The most common abnormality in the patients with acromegaly was mastoid sclerosis.
|
|
Graham and Brackmann
[9]
|
In all three patients, considerable difficulty was encountered in clearly demonstrating
the radiographic features of the temporal bone due to marked bone hypertrophy. However,
in all patients, the internal auditory canal, the cochlea and the vestibule appeared
normal.
|
|
Babic et al
[10]
|
No CT results
|
Discussion
Doig and Gatehouse (1978)
[7] evaluated 56 patients with acromegaly through audiometry and clinical examinations.
Those patients were compared with a healthy control group. In this study, there were
no significant differences between the case and control groups in terms of the audiometric
evaluation.
Carvalho et al (2012)
[8] conducted the first study in acromegalic patients in which the evaluation was performed
with auditory brainstem response besides audiometry. This exam is more objective,
and, therefore, allows for a more reliable analysis. In this study, only sensorineural
hearing loss (SNHL) was found (35.3%), and it was most prevalent in higher frequencies
and bilaterally.

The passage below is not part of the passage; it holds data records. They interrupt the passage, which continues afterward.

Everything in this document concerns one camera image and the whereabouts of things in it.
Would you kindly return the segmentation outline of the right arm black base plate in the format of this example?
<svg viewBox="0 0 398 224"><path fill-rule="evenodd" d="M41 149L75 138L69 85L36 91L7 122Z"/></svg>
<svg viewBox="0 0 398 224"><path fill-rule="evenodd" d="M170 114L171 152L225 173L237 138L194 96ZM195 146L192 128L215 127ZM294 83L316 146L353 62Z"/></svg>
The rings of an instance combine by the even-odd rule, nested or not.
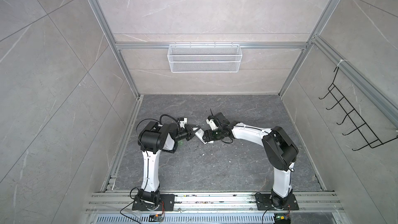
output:
<svg viewBox="0 0 398 224"><path fill-rule="evenodd" d="M255 193L255 202L259 211L265 210L283 210L298 211L299 205L293 192L290 192L285 198L275 194Z"/></svg>

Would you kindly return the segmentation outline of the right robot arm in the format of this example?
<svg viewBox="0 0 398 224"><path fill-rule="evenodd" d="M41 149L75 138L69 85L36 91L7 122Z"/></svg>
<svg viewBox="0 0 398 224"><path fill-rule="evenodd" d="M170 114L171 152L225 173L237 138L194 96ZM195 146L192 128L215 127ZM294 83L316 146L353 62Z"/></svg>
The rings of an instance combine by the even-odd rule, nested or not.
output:
<svg viewBox="0 0 398 224"><path fill-rule="evenodd" d="M274 183L271 190L271 201L275 207L284 208L293 197L291 177L299 149L282 127L259 128L242 122L228 121L222 113L208 116L204 143L223 140L246 140L262 146L268 161L274 167Z"/></svg>

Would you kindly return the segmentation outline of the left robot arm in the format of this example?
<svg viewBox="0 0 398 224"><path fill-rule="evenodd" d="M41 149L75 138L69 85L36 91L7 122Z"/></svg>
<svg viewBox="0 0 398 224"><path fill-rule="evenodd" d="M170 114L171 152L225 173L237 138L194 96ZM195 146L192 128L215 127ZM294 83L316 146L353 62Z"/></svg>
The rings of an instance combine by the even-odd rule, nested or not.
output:
<svg viewBox="0 0 398 224"><path fill-rule="evenodd" d="M161 152L175 153L178 142L194 137L202 140L204 131L197 125L180 123L161 124L151 119L138 135L138 144L144 159L142 187L138 197L145 203L158 206L161 201L159 181L159 159Z"/></svg>

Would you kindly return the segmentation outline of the white remote control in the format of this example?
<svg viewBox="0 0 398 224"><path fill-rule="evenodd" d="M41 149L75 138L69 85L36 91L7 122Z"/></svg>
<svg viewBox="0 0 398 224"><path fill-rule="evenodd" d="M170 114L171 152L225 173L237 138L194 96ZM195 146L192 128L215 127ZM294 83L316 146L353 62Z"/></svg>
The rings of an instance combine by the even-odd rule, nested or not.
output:
<svg viewBox="0 0 398 224"><path fill-rule="evenodd" d="M212 132L209 130L204 131L201 128L197 128L195 135L203 144L212 144L214 142L212 139Z"/></svg>

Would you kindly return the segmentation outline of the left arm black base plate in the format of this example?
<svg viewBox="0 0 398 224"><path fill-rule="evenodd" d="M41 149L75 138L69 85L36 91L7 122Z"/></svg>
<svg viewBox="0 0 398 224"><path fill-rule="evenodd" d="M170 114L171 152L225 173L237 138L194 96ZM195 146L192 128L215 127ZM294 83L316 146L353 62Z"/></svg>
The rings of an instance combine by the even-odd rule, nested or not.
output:
<svg viewBox="0 0 398 224"><path fill-rule="evenodd" d="M173 211L175 205L174 194L155 195L153 199L135 197L131 210L133 211Z"/></svg>

The researchers noticed that lower levels of GH and IGF-1 were found
in higher prevalence in patients with hearing loss, but there was no significant association
between these variables, or between hearing loss and the clinical parameters.
The present study may have been the first to make the comparison model of the brainstem
auditory evoked potential among acromegalic patients with and without SNHL.
Aydin et al (2012)
[6] conducted a study to profile the audiological and structural function in patients
with acromegaly. The evaluated group was composed of 44 patients with acromegaly and
36 healthy patients. All of the patients underwent a CT of the mastoids, an MRI of
the inner ear, tonal and vocal audiometries and impedancemetry. A clinical research focused on auditory symptoms was also conducted. The patients
with acromegaly were divided into 3 groups: those who had controlled the disease,
those who had partially controlled it, and those with uncontrolled diseases. From
the viewpoint of the structure, the significant finding was the presence of degeneration
of the temporomandibular joint. In this study, three types of hearing loss were found:
conductive, sensorineural and mixed. The elevated hearing thresholds in the patients
with acromegaly were not correlated with disease activity in this study, suggesting
that acromegaly – whether or not controlled – caused hearing loss.
This study shows that acromegaly is commonly associated with heterogeneous ear problems.[6]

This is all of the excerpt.